Nein, entschied Jaxyn. Genau diese Konstellation ist der Beleg, dass Hawkes tot ist. Selbst wenn er geneigt gewesen sein sollte, die Krone zu verraten, hätte er sich nie an etwas beteiligt, das es erforderlich machte, sich auf Stellan Desean zu verlassen. Schon aus Prinzip.

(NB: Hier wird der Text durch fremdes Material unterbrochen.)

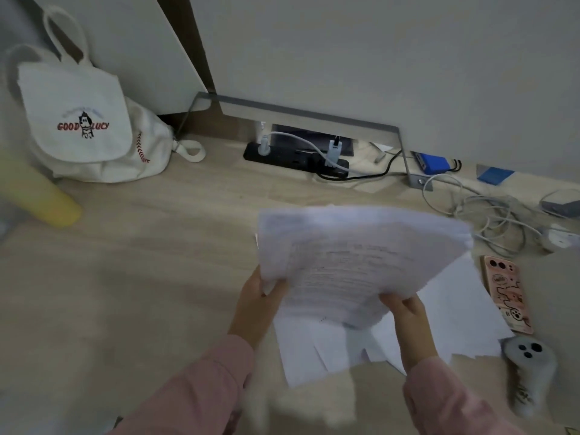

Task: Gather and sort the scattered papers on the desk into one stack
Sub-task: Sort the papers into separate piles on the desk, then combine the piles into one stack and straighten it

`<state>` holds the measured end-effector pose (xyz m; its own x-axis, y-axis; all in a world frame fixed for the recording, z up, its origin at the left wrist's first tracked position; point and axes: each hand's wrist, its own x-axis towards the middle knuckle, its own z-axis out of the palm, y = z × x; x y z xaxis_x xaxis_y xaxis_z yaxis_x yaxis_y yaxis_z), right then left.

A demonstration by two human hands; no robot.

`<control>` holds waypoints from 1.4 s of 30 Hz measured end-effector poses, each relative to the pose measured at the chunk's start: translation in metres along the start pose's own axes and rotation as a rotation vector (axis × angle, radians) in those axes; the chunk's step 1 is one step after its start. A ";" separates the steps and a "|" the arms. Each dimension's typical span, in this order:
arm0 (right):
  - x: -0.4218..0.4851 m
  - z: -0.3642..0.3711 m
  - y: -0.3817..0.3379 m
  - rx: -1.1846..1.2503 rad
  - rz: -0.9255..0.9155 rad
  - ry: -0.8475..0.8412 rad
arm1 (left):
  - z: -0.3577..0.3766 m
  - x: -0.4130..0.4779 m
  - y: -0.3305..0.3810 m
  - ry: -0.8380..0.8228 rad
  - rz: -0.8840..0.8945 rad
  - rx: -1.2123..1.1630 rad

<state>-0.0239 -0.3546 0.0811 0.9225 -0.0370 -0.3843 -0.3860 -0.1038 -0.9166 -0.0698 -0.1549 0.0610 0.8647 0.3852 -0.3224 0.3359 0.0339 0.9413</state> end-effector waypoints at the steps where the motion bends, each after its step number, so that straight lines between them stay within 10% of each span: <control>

Wobei mir einfällt … wo steckt eigentlich die reizende Arkady?
»Wusstest du davon?«
Diala überprüfte rasch die Vorhalle, um sicherzugehen, dass abgesehen von den Crasii niemand im Palast beobachtet hatte, wie Jaxyn ihr Schlafgemach betrat. Dann schloss sie die Tür, lehnte sich dagegen und funkelte ihn an. »Natürlich nicht. Gezeiten, Jaxyn! Du hast doch mit ihm geschlafen. Eigentlich hättest du wissen müssen, wozu er fähig ist.«
»Für rachsüchtig hätte ich ihn nie gehalten.«
»Meinst du, er hat einen anderen Grund für das, was er tut?«
Sie stieß sich von der Tür ab und ging zum Fenster, um auf den nebelverschleierten See zu schauen. Das Sonnenlicht von vorhin war verschwunden, verdeckt durch schwere Wolken, die einen heftigen Regen über die Großen Seen bringen würden.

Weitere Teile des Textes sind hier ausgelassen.